Moto Motocross — 24 July 2010


Courtesy of SouthJerseyLocalNews.com

by Gary McPherson
for the Progress

Nine-year-old Jordan Jarvis is spending her summer getting ready for the fourth grade. She likes to play basketball and goes swimming most every day.

She is also a champion motorcross racer and next month Jordan will be in Tennessee for the 29th annual AMA Amateur National Motorcross Championship.

Jordan spent the last four months qualifying for the prestigious event. More than 20,000 tried out, but only the top finishers in the regionals earned the right to attend.

Held at the Loretta Lynn Ranch in Hurricane Mills, Tenn., the competition brings together the best amateur racers from around the country.

Jordan qualified for the 50cc 7- to 8-year-old Stock class, becoming the first girl ever to do so.

“When we found out she made it to Loretta’s, she screamed, I cried and Rich (Jordan’s father) was beaming,” said Jordan’s mother, Kathi. “We could not be more proud of our little peanut and all of her accomplishments.”

Jordan began riding when she was just 5 years old, her mom said.

Dad, Rich Jarvis, raced professionally from 1992 to 2001 and said that one day in 2006, he agreed to let his youngest daughter give it a shot.

“She took right to it and, after the first year, she really showed a lot of talent for it.

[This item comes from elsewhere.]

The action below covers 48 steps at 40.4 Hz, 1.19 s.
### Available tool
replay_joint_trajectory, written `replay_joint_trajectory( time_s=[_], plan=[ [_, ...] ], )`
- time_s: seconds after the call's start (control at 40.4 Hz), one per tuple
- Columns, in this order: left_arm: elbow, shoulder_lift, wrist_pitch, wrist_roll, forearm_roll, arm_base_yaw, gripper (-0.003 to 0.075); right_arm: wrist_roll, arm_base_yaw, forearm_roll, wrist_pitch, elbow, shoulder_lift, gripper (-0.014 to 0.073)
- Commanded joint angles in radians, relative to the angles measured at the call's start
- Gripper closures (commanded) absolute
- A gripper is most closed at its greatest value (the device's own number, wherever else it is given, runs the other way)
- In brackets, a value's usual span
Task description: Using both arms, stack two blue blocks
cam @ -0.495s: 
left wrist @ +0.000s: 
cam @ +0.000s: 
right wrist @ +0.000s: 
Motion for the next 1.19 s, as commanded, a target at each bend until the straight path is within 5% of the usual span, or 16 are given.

She started competing less than a year into riding,” he said. “By her second year of competitions, she won just about everything.”

Jordan hasn’t slowed down since, travelling up and down the east coast with her family, taking part in races from Florida to West Virginia.

Last year, Jordan was injured in a crash on a track in Hanover, Pa. She got back on her bike and finished the race, only to find out afterward that she had lacerated her spleen.

Doctor’s ordered her not to ride for the next three months, but, by December, she got back on that bike, literally and figuratively.

The injury behind her, Jordan is now preparing to perform on the biggest stage of her young career.

“I’m really looking forward to riding with the fastest kids and just having some fun,” said Jordan of the upcoming race. “I like beating the boys.”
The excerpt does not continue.